* **Exercise**: Search the records for "carrot". Copy every line where it appears.

Data items:
--- START ---

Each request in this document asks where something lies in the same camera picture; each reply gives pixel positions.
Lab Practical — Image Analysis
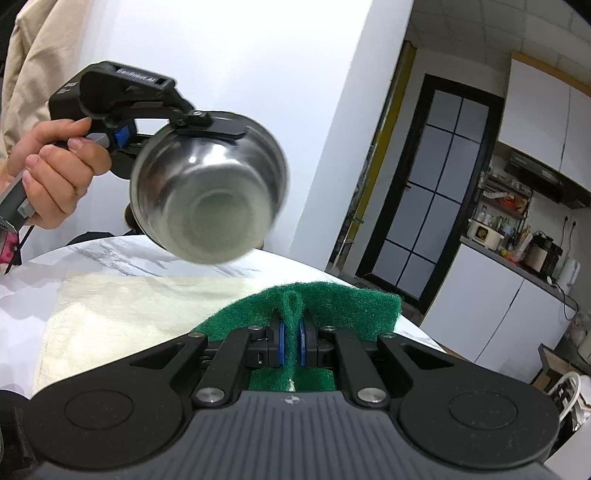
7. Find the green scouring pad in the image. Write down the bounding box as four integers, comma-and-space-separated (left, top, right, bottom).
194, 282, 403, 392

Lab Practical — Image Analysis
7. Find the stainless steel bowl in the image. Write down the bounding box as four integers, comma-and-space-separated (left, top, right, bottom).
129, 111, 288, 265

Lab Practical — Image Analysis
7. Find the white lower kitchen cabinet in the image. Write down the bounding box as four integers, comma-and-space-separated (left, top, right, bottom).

--- END ---
--- START ---

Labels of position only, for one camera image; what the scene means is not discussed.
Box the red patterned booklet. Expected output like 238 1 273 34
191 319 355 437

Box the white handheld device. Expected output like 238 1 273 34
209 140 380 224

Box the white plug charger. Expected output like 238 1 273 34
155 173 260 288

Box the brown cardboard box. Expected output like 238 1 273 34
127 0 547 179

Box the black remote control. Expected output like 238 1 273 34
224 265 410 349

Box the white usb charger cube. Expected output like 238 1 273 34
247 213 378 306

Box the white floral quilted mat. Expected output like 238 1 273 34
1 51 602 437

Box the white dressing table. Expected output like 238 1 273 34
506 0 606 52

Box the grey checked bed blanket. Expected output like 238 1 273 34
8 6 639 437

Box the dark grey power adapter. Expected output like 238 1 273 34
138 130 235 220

--- END ---
--- START ---

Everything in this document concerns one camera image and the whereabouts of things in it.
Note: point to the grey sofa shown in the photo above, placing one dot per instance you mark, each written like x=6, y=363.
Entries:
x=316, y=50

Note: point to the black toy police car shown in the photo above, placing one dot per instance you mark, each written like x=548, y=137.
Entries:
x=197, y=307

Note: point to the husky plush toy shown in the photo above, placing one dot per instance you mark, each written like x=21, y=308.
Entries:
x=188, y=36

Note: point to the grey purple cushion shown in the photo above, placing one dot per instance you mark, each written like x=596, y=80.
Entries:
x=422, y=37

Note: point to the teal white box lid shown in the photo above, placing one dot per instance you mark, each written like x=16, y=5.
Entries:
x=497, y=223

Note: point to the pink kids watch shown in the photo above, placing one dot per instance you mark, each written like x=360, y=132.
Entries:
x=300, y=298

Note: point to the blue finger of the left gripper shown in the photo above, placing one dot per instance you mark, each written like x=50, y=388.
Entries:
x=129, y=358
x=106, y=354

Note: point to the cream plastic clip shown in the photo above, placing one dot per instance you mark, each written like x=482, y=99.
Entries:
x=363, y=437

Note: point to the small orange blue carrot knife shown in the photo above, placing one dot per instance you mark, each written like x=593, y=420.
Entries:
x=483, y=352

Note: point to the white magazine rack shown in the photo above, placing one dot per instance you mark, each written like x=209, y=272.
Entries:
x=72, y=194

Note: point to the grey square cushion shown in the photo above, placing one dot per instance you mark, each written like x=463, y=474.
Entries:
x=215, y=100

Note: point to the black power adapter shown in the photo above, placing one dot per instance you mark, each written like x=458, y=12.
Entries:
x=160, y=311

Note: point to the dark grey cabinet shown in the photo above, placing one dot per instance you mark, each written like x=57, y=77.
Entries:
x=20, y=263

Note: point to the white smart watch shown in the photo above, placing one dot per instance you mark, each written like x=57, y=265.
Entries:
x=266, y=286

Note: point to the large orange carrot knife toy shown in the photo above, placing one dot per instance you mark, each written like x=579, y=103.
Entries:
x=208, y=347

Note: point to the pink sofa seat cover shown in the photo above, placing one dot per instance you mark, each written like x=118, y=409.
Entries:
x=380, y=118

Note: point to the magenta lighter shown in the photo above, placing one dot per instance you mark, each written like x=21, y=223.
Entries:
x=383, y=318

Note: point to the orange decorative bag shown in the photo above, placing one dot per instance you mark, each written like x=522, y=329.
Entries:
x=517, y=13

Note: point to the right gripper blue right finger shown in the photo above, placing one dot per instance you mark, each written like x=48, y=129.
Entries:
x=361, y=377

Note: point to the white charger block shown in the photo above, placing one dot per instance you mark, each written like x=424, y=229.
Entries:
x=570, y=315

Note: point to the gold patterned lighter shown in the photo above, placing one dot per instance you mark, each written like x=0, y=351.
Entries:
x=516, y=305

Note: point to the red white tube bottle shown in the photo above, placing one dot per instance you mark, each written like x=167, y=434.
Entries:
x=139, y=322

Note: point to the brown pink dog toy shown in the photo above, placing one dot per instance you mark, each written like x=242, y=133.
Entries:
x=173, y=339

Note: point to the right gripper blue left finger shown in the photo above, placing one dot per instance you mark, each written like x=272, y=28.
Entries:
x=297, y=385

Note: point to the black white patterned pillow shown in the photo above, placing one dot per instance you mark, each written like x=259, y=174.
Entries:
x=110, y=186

--- END ---

* **Completed exercise**:
Note: point to the small orange blue carrot knife shown in the photo above, placing one dot per instance you mark, each written like x=593, y=420.
Note: point to the large orange carrot knife toy shown in the photo above, placing one dot per instance you mark, each written like x=579, y=103.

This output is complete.